■ **Task objective**
What is the number of lines in this listing that include the string "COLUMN"? Answer with that number by itself.

■ **The records**
• • •

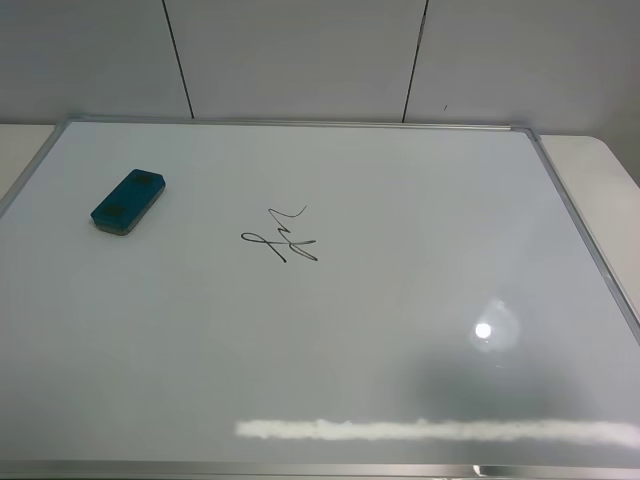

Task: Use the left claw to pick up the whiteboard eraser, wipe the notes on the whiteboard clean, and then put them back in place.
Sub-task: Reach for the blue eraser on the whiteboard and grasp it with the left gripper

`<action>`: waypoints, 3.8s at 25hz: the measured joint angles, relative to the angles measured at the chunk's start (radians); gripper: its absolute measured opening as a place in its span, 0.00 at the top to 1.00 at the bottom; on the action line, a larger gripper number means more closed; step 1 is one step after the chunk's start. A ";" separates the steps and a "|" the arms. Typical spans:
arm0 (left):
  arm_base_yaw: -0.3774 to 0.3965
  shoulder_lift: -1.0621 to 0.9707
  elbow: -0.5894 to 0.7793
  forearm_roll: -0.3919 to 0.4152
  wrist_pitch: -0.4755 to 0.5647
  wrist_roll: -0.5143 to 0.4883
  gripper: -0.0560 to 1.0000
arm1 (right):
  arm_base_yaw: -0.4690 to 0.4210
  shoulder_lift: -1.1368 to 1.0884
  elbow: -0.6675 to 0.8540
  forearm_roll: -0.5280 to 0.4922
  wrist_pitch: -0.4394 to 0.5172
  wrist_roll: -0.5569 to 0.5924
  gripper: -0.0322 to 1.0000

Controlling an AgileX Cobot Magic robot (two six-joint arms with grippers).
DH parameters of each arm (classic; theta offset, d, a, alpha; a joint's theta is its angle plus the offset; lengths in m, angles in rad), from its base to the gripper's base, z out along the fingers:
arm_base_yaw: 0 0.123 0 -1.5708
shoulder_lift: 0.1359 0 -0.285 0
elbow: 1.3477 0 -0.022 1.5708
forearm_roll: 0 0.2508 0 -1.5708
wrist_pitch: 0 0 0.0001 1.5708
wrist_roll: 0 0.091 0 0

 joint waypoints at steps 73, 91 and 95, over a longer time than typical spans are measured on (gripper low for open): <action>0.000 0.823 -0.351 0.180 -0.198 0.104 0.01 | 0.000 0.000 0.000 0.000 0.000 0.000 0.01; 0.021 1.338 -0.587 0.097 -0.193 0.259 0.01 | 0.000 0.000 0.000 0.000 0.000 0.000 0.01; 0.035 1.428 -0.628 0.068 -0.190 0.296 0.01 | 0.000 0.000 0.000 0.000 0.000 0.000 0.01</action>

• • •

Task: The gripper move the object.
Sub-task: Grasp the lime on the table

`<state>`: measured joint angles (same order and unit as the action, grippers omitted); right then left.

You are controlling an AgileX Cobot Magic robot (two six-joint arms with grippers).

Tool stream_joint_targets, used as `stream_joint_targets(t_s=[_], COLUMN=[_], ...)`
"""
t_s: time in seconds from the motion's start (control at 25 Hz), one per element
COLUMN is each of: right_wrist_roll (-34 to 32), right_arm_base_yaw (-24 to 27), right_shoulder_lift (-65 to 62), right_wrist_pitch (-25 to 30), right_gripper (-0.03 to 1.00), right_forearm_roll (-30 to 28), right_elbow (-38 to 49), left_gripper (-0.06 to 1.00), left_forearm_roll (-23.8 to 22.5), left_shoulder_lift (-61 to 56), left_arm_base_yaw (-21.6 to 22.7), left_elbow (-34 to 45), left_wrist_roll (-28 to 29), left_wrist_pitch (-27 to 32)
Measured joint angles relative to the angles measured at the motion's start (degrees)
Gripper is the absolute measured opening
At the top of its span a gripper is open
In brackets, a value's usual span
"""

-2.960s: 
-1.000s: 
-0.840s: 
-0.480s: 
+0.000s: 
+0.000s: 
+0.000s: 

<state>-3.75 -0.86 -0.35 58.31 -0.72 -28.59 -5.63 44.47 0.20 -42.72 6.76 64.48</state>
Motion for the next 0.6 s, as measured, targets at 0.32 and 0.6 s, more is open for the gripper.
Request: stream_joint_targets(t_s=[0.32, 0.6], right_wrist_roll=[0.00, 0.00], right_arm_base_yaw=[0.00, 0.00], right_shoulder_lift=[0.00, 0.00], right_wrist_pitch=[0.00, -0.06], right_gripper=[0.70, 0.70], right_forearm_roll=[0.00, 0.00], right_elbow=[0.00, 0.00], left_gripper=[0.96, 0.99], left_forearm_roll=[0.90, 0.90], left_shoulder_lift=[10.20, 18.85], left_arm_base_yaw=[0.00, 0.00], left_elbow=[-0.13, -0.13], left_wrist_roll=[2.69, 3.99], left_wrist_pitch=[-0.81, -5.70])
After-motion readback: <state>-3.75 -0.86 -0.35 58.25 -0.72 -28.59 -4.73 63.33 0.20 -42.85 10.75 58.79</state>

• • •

■ **The completed task**
2